About Our Kennel - Tropisch German Shepherds


----------



## Gwenhwyfair (Jul 27, 2010)

Don't know anything about Tropisch....but....

I've met a couple of Von Den Oher Tannen dogs in person, they were in pet homes. Owners were happy.

You may want to PM Neko, she's a member here and has two Oher Tannen dogs.

If your willing to travel a bit further into GA there's also kennels von Lotta. German Shepherd puppies for sale | German Shepherd breeders | Imported German Shepherd Puppies| German Shepherd Kennels

Both breeders are active in sport and conformation venues.


----------



## Smithie86 (Jan 9, 2001)

Have seen multiple dogs from Nadia. Excellent temperament.

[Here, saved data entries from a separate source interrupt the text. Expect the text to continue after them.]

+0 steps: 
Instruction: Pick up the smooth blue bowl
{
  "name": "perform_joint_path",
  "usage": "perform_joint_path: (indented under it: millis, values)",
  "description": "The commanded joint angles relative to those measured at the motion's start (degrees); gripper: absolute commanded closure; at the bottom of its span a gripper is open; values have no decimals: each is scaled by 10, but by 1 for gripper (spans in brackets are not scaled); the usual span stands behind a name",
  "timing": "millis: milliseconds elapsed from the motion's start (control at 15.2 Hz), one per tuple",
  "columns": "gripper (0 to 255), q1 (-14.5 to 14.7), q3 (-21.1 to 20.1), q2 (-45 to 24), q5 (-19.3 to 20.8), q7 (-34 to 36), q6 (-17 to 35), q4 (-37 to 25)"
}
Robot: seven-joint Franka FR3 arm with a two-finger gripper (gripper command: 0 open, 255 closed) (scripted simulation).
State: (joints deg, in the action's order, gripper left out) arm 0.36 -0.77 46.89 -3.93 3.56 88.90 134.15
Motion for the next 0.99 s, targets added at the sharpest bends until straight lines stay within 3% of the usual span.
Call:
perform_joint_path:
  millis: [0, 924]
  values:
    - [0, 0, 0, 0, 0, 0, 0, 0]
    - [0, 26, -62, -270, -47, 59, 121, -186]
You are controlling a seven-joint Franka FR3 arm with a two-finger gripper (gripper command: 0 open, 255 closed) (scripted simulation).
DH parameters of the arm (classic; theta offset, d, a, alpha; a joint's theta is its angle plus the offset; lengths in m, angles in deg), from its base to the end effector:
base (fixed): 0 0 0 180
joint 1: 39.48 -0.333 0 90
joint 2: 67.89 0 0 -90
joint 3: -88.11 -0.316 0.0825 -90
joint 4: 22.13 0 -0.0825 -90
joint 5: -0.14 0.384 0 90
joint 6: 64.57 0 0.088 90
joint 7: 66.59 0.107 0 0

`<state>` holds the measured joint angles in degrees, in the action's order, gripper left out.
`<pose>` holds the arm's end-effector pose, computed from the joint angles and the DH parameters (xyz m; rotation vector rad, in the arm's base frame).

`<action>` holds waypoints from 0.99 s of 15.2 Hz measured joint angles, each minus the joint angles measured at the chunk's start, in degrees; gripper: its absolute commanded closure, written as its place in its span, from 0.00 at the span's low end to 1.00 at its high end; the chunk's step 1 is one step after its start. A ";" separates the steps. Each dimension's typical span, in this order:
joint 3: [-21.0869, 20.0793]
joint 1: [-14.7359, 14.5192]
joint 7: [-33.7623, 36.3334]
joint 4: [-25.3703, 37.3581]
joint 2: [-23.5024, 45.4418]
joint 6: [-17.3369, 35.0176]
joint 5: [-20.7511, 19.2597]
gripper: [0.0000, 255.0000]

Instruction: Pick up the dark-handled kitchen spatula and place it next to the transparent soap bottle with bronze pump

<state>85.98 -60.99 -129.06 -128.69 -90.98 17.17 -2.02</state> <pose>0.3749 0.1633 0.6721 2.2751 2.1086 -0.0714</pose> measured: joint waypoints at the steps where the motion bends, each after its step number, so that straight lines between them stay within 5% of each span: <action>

She is one of the showline breeders that we refer to.


----------



## mydogs (May 4, 2012)

I have a pup from Oher Tannen. Getting another in June. Nadia is wonderful dogs are beautiful can't go wrong send me a pm if you like. Yes Neko has 2 from her as well


Sent from Petguide.com Free App


----------



## Nico Pico (Mar 5, 2012)

I own a 3 year old titled male from the Oher Tannen. I cannot say enough good things about the owner, Nadia Adams & her breeding ethics. This is not the type of dog that you buy, & tie up in a yard. She is also very fair with her pricing compared to some of the other kennels that I see mentioned here. Feel free to message me if you want more info.


----------



## misslesleedavis1 (Dec 5, 2013)

The lady from Tropisch is really personable and friendly, give her a call and talk to her.


----------



## Mrs.P (Nov 19, 2012)

I would pass on Tropisch ..


----------



## Neko (Dec 13, 2012)

I have two wonderful kids from Oher Tannen. I can't say enough good things about the breeder and my dogs. Please contact Nadia with any questions she is great!


----------



## wyowolf (Apr 22, 2014)

I can say that Von Lotta has been nothing but great in our search for a puppy. We got the most wonderful female last week, and any questions we had post sale have been promptly handled. 



Gwenhwyfair said:


> Don't know anything about Tropisch....but....
> 
> I've met a couple of Von Den Oher Tannen dogs in person, they were in pet homes. Owners were happy.
> 
> ...


----------